### MATERIAL PROVIDED
-- Opening Marker --

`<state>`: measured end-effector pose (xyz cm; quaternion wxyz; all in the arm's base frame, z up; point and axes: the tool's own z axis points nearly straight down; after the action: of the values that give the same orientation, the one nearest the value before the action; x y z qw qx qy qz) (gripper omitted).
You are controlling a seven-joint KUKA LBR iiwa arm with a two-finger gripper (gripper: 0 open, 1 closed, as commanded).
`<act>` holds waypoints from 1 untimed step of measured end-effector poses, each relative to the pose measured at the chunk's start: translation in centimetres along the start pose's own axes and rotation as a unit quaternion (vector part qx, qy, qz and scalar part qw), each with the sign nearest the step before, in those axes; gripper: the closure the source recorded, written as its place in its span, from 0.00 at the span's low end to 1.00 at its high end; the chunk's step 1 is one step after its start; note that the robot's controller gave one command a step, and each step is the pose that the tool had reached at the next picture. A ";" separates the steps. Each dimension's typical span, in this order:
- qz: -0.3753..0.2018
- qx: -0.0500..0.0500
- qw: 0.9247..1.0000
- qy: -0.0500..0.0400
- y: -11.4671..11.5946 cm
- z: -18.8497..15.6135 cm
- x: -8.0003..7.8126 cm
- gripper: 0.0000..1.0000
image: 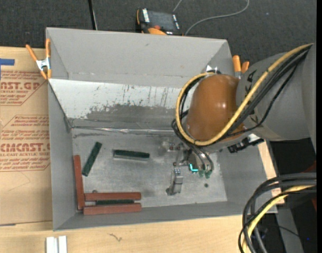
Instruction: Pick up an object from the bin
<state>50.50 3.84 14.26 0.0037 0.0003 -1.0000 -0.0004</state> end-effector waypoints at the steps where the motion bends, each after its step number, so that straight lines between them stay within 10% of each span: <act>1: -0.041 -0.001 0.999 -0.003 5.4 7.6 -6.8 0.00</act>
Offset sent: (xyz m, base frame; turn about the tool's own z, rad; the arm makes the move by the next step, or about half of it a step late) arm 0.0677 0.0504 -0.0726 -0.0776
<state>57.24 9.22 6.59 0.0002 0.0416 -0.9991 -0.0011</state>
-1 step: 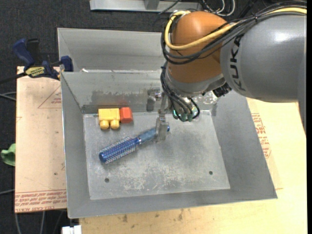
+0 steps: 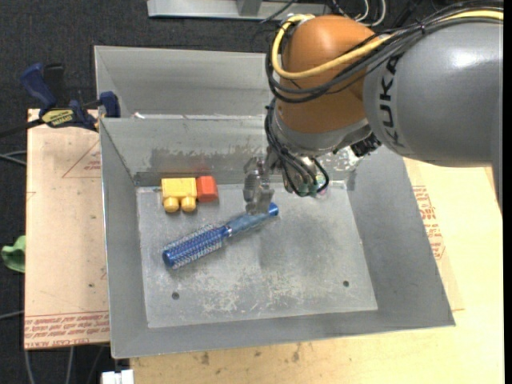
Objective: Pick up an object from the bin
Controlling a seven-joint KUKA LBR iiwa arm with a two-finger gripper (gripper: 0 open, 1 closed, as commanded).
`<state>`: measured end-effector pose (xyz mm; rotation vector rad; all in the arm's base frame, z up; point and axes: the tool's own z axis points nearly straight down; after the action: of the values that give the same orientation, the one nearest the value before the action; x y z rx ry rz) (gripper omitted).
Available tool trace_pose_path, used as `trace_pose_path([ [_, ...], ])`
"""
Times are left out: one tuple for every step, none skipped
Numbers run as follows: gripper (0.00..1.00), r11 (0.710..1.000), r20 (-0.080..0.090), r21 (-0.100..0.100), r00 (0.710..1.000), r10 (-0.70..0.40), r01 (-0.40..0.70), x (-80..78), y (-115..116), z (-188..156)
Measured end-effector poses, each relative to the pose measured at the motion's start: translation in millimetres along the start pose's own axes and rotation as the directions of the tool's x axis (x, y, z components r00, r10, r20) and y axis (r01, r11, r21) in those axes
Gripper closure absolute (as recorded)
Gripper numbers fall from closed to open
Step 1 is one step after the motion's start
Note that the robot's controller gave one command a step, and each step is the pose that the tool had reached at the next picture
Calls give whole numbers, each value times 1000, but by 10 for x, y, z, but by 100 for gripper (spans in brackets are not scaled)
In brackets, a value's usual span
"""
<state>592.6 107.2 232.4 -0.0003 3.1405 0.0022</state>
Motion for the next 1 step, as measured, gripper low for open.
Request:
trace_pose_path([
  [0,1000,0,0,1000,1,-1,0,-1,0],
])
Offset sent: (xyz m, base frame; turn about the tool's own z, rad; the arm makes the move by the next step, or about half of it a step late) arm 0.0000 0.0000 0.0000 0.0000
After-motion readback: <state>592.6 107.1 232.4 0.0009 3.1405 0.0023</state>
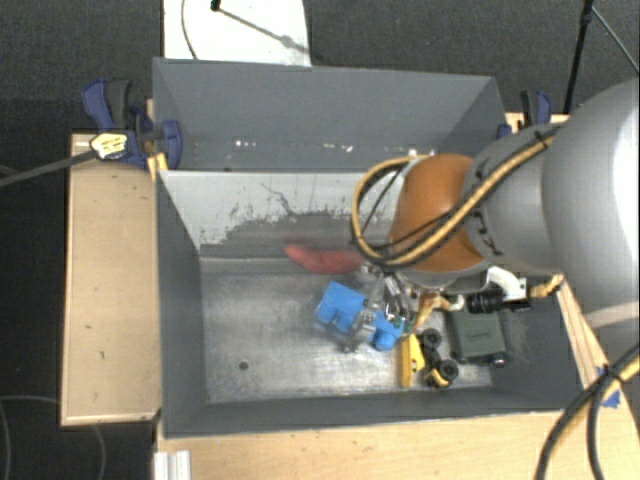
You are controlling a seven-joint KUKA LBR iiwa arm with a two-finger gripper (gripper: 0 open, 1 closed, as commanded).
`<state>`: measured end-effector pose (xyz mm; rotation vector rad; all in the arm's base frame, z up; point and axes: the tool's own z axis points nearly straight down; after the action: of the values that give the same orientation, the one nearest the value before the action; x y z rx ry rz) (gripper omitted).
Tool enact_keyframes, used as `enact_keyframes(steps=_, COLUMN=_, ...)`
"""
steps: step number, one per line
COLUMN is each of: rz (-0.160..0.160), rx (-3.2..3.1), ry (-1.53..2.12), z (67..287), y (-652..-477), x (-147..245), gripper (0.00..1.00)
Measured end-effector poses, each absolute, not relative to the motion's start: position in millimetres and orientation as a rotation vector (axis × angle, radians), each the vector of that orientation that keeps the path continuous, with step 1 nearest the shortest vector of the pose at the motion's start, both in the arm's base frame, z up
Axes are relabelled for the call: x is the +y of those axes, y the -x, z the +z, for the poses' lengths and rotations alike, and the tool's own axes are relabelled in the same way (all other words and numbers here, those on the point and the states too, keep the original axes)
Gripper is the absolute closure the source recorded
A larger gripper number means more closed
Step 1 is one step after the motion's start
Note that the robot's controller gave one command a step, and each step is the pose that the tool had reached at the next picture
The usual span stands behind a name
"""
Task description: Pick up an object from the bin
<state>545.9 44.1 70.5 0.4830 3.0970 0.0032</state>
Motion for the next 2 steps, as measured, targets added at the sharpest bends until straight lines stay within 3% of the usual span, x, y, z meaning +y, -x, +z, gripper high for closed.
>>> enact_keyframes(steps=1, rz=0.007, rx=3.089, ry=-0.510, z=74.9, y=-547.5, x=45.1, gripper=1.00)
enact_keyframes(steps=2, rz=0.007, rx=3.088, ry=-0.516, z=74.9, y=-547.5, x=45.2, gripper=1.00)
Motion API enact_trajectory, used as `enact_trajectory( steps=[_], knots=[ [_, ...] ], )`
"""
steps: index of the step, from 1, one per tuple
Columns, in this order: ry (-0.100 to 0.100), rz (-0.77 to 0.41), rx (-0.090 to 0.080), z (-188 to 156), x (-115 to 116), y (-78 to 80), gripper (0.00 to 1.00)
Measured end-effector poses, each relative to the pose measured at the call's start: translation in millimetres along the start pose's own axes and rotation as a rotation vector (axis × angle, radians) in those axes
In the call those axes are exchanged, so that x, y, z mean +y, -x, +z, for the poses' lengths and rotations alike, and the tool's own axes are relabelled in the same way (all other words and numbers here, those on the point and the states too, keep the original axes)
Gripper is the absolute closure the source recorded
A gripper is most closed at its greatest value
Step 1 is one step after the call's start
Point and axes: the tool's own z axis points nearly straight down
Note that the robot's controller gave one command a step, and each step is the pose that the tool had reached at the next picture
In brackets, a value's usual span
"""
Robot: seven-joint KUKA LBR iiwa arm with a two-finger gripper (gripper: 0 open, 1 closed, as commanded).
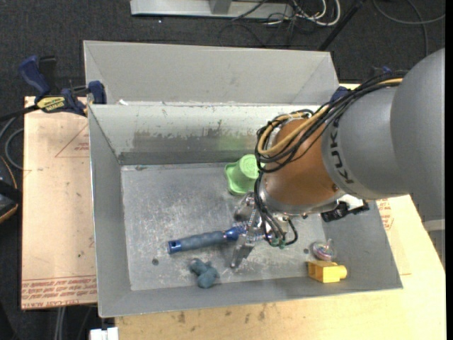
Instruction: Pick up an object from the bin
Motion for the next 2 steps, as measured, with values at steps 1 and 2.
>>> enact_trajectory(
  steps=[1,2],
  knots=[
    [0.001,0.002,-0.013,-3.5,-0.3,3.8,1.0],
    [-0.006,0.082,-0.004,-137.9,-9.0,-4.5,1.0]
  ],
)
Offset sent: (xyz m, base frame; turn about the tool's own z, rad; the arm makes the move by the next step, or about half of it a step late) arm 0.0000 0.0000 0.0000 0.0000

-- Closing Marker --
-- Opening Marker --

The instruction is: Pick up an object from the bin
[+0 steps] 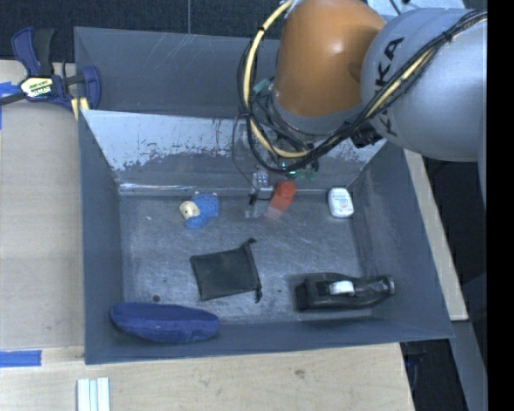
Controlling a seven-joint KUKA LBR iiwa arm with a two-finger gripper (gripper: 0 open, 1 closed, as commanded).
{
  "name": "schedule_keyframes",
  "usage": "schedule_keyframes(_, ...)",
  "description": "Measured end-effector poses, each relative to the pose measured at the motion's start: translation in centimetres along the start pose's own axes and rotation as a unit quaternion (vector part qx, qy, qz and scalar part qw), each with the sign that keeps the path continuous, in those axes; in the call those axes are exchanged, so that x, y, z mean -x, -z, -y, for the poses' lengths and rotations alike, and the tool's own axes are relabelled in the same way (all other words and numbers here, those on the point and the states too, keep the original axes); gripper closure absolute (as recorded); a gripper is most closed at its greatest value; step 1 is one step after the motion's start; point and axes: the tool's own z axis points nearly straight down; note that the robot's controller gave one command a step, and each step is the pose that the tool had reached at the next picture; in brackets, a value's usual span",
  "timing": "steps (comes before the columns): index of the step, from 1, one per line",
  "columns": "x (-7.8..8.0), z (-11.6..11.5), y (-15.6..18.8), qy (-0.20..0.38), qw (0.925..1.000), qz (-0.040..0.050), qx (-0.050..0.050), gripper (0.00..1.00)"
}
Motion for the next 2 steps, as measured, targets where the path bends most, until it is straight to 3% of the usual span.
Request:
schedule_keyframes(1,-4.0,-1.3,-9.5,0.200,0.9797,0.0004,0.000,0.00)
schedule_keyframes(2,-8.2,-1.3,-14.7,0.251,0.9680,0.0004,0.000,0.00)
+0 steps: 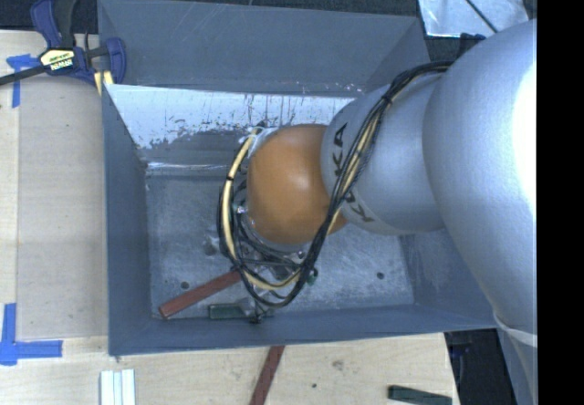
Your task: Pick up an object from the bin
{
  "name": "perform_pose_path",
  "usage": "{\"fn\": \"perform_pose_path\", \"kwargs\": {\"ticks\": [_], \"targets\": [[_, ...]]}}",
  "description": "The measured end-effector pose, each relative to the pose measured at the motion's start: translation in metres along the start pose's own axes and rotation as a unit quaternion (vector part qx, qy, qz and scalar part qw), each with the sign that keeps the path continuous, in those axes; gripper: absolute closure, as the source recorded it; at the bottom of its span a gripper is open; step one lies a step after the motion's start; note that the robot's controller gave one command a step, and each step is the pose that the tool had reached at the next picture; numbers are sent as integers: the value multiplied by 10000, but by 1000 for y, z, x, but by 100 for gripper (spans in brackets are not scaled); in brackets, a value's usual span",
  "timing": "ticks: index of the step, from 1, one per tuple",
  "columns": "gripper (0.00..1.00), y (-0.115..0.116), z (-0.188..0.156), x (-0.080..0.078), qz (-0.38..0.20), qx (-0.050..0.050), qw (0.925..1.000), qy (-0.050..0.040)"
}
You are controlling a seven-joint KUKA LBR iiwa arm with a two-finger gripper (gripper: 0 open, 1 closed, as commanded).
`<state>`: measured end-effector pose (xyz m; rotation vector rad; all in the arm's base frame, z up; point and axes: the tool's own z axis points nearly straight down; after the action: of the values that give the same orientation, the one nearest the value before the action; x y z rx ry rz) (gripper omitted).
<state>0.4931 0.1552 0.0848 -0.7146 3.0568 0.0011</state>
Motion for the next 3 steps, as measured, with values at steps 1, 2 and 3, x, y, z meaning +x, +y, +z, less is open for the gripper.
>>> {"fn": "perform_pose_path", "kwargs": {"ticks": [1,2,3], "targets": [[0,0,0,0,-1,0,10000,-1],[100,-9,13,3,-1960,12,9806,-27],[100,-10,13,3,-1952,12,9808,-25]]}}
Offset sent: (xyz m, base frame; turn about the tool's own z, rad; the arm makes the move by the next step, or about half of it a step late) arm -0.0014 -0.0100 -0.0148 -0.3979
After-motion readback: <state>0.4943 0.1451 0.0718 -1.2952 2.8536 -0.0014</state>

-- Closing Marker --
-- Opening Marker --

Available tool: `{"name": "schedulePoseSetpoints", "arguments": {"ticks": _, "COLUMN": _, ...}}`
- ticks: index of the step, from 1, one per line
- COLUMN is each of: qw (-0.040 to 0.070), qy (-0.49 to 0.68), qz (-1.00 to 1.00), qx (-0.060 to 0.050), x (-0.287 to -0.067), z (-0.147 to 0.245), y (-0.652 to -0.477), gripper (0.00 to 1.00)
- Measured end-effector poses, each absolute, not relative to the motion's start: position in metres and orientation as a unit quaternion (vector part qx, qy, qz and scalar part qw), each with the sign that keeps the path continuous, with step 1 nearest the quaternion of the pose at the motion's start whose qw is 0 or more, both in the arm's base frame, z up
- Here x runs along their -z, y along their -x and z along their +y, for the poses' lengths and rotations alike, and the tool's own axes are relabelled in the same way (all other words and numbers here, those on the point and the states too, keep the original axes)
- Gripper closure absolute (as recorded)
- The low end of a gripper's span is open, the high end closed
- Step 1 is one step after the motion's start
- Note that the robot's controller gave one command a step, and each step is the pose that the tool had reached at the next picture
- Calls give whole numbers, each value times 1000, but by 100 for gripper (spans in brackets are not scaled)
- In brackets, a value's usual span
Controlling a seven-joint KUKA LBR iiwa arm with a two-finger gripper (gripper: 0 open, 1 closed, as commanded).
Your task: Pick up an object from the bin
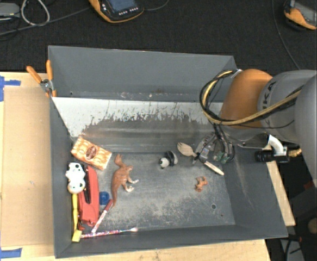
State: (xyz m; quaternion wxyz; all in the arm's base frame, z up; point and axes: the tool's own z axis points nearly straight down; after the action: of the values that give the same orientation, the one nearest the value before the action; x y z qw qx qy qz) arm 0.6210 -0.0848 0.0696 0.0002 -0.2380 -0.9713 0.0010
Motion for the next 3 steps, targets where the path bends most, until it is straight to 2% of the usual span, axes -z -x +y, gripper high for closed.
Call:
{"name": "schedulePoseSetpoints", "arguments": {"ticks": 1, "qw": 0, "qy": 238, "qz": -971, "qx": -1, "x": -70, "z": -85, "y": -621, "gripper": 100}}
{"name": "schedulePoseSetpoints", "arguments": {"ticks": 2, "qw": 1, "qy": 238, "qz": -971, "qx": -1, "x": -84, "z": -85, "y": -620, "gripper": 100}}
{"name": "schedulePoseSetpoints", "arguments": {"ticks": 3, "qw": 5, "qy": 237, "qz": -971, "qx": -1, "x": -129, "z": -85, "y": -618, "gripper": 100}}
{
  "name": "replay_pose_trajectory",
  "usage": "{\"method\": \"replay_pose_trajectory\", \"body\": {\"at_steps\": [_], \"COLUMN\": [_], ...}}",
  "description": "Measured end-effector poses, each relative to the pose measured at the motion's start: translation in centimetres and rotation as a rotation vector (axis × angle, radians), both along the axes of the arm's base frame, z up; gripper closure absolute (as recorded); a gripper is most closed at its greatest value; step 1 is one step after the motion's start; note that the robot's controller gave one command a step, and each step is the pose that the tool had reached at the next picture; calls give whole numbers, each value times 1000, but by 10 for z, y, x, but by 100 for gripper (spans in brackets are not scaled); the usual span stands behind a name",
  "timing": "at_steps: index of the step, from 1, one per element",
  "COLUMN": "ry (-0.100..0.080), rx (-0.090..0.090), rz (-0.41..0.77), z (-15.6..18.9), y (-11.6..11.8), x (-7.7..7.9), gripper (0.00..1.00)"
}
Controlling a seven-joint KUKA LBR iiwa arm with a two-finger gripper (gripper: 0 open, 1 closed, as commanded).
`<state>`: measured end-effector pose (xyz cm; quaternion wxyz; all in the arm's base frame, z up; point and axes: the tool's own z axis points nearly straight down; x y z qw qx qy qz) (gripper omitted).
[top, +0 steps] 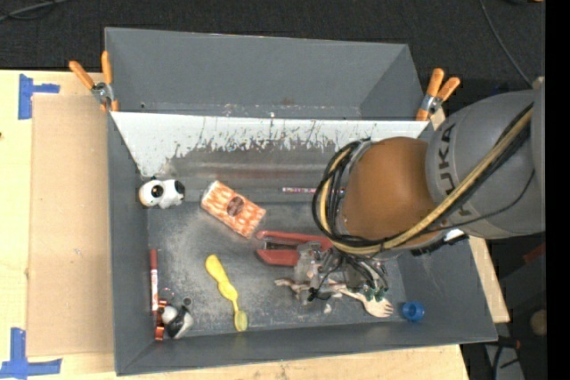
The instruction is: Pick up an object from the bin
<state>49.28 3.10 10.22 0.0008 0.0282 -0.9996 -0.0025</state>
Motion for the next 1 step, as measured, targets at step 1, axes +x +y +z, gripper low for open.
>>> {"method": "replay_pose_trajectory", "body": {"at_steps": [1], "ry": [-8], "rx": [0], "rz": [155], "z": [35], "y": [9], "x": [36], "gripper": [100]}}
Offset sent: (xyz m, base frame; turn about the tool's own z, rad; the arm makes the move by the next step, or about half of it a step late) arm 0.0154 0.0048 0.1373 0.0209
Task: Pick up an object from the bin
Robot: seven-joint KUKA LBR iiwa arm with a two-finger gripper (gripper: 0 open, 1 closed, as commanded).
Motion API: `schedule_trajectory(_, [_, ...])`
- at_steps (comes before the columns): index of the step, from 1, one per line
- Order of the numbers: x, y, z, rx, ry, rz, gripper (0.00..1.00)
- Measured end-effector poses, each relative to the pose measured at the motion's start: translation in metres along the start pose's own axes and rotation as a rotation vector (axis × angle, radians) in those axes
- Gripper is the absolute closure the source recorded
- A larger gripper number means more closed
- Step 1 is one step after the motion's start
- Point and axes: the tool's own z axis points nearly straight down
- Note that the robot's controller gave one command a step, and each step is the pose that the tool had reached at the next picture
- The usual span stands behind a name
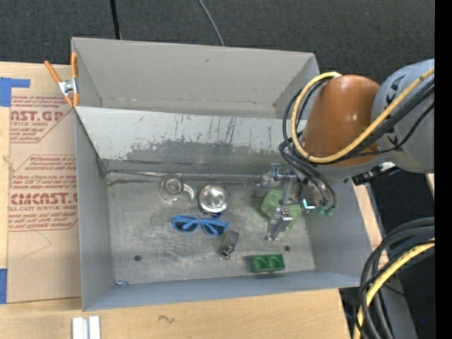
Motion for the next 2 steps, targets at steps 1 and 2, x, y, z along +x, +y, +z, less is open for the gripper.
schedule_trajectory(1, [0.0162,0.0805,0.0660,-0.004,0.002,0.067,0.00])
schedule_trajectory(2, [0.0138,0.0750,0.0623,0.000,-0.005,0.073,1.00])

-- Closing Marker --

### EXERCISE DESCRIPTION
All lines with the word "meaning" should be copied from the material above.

### PROBLEM SOLUTION
Motion for the next 2 steps, as measured, targets added at the sharpest bends until straight lines stay within 3% of the usual span, x, y, z meaning +y, -x, +z, gripper high for closed.
Motion for the next 3 steps, as measured, with values at steps 1, 2 and 3, x, y, z meaning +x, +y, +z, less is open for the gripper.

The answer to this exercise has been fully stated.